### INPUT
________
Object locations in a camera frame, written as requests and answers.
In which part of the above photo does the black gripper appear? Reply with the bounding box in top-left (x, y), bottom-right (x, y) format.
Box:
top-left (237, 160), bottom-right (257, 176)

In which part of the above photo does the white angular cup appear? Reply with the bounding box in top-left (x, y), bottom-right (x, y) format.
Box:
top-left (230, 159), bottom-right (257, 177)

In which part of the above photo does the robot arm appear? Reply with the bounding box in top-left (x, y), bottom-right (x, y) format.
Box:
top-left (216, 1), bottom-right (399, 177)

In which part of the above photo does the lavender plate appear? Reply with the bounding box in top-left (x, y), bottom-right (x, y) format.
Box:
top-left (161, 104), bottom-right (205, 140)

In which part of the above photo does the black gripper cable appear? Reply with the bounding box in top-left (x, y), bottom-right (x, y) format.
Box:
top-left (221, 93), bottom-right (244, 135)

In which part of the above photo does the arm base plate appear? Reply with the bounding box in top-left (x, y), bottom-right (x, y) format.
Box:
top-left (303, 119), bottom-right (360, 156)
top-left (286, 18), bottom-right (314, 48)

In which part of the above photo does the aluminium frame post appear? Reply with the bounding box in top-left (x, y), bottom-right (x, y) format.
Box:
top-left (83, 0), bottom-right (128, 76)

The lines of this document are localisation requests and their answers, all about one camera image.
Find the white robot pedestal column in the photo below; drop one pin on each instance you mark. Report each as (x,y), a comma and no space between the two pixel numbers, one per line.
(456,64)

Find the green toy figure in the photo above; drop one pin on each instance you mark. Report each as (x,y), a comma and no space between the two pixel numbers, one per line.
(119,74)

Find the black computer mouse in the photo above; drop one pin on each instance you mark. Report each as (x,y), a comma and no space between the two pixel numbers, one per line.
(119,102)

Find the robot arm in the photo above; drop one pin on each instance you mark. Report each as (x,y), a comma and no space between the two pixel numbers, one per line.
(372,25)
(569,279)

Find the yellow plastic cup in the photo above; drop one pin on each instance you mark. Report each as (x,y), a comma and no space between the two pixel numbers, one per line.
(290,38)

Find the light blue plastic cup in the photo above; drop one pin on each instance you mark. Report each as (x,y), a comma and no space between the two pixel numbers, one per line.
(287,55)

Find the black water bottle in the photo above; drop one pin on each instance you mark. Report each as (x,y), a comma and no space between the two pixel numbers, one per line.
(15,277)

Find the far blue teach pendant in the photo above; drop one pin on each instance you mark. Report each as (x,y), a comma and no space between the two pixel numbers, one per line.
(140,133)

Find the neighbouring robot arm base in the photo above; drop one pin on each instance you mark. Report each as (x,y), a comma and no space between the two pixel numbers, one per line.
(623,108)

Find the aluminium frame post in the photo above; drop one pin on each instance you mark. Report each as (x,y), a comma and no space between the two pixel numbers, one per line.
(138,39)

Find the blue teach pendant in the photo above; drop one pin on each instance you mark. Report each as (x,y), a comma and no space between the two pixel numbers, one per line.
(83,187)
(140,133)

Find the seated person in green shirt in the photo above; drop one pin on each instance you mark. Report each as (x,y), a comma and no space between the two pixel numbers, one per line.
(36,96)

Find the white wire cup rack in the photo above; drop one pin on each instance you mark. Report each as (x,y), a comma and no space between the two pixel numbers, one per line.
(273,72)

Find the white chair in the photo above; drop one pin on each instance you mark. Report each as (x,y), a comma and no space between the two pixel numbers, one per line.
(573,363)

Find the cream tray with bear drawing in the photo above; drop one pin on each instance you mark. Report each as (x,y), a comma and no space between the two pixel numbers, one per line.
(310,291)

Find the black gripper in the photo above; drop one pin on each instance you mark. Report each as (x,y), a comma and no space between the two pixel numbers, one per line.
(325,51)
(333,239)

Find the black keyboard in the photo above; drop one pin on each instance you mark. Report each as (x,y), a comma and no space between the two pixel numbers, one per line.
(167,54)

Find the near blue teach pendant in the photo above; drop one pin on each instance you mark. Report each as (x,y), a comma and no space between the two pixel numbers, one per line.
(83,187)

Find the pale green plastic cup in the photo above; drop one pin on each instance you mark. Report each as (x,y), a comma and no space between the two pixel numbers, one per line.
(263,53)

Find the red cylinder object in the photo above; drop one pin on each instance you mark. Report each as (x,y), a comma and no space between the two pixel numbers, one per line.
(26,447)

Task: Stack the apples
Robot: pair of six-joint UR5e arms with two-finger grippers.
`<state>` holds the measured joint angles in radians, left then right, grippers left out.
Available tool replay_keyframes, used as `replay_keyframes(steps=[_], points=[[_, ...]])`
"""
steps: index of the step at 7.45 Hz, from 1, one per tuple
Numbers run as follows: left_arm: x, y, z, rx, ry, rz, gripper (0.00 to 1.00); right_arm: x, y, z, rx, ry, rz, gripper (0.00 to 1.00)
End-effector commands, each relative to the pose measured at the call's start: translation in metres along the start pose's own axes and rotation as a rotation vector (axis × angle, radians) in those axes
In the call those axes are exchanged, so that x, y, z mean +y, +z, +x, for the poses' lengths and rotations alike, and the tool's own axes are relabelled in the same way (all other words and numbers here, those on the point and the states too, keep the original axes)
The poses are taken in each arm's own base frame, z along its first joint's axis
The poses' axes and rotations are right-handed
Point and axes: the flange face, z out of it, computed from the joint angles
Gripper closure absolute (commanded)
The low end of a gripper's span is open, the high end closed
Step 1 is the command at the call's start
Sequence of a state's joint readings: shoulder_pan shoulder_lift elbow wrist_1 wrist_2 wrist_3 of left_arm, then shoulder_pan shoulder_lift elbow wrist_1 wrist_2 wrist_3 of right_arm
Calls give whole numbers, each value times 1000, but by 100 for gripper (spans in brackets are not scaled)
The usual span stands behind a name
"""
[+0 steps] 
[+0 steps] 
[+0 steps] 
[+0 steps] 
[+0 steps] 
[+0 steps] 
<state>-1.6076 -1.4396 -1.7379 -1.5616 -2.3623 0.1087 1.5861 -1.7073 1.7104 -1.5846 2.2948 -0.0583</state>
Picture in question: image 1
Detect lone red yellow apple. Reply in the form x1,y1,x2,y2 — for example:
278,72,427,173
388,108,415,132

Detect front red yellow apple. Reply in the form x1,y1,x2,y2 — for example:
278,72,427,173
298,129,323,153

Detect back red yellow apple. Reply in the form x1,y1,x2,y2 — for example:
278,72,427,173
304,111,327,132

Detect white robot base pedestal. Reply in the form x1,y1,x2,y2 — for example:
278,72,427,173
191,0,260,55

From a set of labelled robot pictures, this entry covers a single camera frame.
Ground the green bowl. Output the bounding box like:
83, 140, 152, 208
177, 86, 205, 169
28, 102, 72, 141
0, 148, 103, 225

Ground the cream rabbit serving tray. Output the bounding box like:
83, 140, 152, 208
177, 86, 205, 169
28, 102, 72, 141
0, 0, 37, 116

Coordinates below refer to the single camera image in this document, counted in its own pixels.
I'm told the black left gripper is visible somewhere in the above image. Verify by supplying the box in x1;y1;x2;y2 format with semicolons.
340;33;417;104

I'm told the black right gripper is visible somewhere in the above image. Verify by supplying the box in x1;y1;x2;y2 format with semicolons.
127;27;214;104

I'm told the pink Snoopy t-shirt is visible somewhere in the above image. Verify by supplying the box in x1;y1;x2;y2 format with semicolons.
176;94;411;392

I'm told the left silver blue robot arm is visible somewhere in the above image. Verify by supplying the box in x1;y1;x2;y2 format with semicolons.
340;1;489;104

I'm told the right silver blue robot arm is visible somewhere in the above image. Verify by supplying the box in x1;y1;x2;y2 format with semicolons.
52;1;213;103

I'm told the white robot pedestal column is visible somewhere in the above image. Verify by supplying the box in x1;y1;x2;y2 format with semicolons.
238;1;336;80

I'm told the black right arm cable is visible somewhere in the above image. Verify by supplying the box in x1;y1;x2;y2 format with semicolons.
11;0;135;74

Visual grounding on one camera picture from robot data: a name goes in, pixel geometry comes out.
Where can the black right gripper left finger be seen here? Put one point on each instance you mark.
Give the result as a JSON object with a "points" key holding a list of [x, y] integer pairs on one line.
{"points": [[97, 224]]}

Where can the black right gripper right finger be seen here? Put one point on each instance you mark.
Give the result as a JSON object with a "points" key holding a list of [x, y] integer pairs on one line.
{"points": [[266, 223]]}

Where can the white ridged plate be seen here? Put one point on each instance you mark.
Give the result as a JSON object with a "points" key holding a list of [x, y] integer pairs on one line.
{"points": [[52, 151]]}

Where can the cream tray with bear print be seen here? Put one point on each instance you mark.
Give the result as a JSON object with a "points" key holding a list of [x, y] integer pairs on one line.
________
Both the line containing "Detect back red" and the line containing "Ground the green" belong in the answer. Print them and every line above that falls between them exactly, and no others.

Detect back red yellow apple. Reply in the form x1,y1,x2,y2 — for example:
278,72,427,173
304,111,327,132

Detect white robot base pedestal. Reply in the form x1,y1,x2,y2 — for example:
278,72,427,173
191,0,260,55

From a set of labelled robot pictures, this entry covers a single camera frame.
Ground the green bowl. Output the bounding box like:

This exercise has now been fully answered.